Friday, July 2, 2010

Hybrid Sentiments.

You know what?

I'm alright with being replaced. Because first of all, being a friend of mine is no small feat. It's hard to be my friend. I don't mean that in a cocky, arrogant way; I mean if you make friends with me, it's usually tough to stay friends with me. I don't know what I'm doing wrong, but it can't be your fault, seeing as so many people in the past have left me before in similar circumstances anyway.

I don't blame you at all. In fact, I want to congratulate you. It's probably a bad idea to have become my friend in the first place. All you'd be in for is a spark, a glimpse of some artificial warmth, for example, which embraces you and comforts you almost immediately; but then after a few moment's use - because it's not manufactured to last - soon enough, it'll explode right in your hands. You'll find no use for it in the long run. All that it'd leave you is with a slight burn on your palms, and a lingering thought ebbing away at your mind saying what a stupid idea it was to ever buy some cheapo "instant-warmth" device.

Don't think that I don't know it. I don't know why it happens, but it happens. It's almost inevitable. But the way you show off your new "insta-warmth" device right in front of me is punishing. There I lie, broken and filled with glitches. and you just dangle it in front of me, still prettied up in its case, and glinting in the light because you polish it. You cherish that device, because it works, of course.

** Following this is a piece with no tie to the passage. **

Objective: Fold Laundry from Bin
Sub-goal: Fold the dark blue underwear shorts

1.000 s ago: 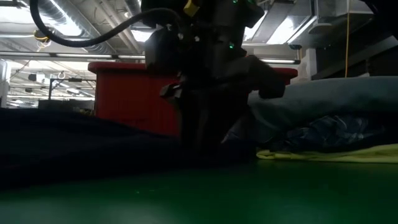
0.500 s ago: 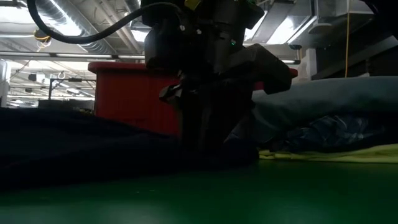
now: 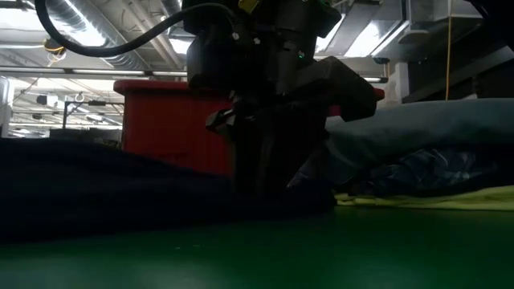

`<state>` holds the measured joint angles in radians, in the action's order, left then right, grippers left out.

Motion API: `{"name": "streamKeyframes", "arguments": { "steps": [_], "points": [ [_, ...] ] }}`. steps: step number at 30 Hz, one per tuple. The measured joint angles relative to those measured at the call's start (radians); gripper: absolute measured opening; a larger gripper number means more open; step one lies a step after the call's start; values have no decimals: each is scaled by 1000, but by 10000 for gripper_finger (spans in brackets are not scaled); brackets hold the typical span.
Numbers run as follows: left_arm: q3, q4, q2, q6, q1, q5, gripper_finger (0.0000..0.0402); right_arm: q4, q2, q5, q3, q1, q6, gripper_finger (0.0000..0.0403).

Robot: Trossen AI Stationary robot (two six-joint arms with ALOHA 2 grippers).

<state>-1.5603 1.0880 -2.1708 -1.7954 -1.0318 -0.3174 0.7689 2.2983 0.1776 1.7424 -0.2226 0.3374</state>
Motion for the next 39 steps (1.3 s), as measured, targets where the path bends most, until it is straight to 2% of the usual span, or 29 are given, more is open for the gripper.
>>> {"name": "streamKeyframes", "arguments": {
  "steps": [7, 16, 24, 28, 32, 35, 39],
  "points": [
    [-60, 23, -6, -1, -36, 114, 0, 7, -17, 2, -1, -1, 0, 168],
    [-66, 26, 0, -7, -43, 121, 0, 27, -46, 6, -6, -1, -1, 168],
    [-68, 30, 84, -7, -54, 23, 0, 46, -50, 4, 6, -1, -1, 168],
    [-68, 43, 140, -7, -57, -65, 0, 116, -55, 8, 60, -1, 5, 168],
    [-68, 72, 188, 10, -57, -107, 0, 182, -56, 0, 133, -1, 37, 168],
    [-68, 102, 207, 25, -54, -116, 0, 186, -58, -64, 171, -1, 79, 168],
    [-68, 135, 208, 24, -50, -126, 0, 155, -60, -296, 192, -1, 133, 168]
  ]
}}
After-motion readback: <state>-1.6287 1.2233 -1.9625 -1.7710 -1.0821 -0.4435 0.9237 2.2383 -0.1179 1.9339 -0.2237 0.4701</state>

But that never meant that I never tried to work for you. I did, and I still do. Yet you brush off any sign of warmth from me, because it's too much when it's teamed up with another. You only need one, and you haven't bothered to recover what was broken.

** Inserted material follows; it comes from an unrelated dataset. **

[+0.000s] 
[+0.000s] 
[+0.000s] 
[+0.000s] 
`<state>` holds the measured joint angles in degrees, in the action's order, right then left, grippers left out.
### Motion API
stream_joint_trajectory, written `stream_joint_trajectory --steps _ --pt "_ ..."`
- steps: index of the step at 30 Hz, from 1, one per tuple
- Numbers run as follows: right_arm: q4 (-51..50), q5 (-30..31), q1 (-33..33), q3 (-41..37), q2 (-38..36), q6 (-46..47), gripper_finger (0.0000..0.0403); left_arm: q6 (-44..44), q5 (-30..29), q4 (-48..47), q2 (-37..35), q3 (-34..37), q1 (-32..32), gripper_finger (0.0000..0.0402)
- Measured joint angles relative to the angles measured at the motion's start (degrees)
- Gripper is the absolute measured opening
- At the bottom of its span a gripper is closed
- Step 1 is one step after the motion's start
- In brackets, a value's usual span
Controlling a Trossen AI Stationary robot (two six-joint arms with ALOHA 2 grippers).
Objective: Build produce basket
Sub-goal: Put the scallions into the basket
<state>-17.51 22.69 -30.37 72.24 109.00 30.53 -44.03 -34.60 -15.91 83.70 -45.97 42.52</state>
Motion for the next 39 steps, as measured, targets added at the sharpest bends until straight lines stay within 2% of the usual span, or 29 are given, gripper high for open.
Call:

I shouldn't complain, because I'm a faulty device anyway. But has anyone tried to fix me after I've blown up in their hands? Has anyone bothered to think that maybe my glitches aren't unrepairable? I'm sorry to suddenly be all needy, but I'm actually trying to make it work. You aren't. Don't be a hypocrite about it.

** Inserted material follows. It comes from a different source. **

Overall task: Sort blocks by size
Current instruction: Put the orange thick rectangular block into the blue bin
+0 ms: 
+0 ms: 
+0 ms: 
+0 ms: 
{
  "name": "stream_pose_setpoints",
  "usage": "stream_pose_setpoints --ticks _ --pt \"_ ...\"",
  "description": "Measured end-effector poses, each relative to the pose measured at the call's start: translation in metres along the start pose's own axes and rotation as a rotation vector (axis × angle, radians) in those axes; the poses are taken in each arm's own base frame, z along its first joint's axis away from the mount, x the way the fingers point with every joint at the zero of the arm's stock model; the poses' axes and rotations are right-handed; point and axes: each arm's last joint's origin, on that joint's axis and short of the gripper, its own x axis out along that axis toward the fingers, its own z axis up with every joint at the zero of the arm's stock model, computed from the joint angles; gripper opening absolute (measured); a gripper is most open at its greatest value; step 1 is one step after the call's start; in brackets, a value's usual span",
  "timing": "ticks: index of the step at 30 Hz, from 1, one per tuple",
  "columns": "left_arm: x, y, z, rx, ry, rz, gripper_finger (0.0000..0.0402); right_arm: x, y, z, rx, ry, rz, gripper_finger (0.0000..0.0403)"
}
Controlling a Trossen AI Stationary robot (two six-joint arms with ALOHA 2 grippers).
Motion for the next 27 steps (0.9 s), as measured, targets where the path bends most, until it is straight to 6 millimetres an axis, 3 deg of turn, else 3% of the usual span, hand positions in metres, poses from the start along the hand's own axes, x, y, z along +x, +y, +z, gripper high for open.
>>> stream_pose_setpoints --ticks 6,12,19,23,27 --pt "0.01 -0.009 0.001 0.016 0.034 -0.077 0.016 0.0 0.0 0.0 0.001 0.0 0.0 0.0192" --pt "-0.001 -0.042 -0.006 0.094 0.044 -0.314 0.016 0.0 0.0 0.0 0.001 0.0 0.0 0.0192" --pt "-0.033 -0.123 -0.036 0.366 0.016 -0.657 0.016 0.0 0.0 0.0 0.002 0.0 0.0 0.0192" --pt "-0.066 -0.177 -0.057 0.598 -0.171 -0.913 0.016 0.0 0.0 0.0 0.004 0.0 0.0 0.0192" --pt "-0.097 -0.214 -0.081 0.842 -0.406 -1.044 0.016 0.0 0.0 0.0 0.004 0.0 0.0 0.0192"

Complaining about others not making it work for you is just not justifiable if you don't put in either. When I finally want a break, rest my damaged arms from this task, don't burn up against me and say that it's my fault that I'm broken. At least I try.

---
I'm writing this to a lot of people, and I'm sorry that it's one of my angriest blogs that I've ever posted in the 260ish posts already made.

On a lighter note, I learnt something really positive today - because I've been troubled with a lot of thoughts - friends who I wish could be closer, and impulses which, according to my morals, is as wrong as sin. But these temptations are just that: temptations that steer me away from having faith that God's got a brighter plan for me, a future that's so much better than that I could ever dream of. A best friend who will really love me and care for me, and whom I can truly fall in love with and call my husband. It makes this wait worth it... it makes this suffering worth it...

Even when it hurts most.

"What we suffer now is nothing compared to the glory he will reveal to us later." Romans 8:18 [NLT]

LOL, Sarah.

2 comments:

Huy Tran said...

i think my Legal Studies buddy needs a 'cheer up' chat over MSN. yes, you! :)

Anonymous said...

we're all a bit faulty, m'dear. I don't know exactly what's going behind here, but if someone can't accept you, faults and all, then perhaps the best thing to do is to just let go... no point in trying to make something work if all it does is cause you pain...

I know this is easier said than done... read a lot here that I can relate to... If you ever need someone to listen (and sometimes it's nice to have someone so far removed from your problems), you know my email address :). You're in my prayers.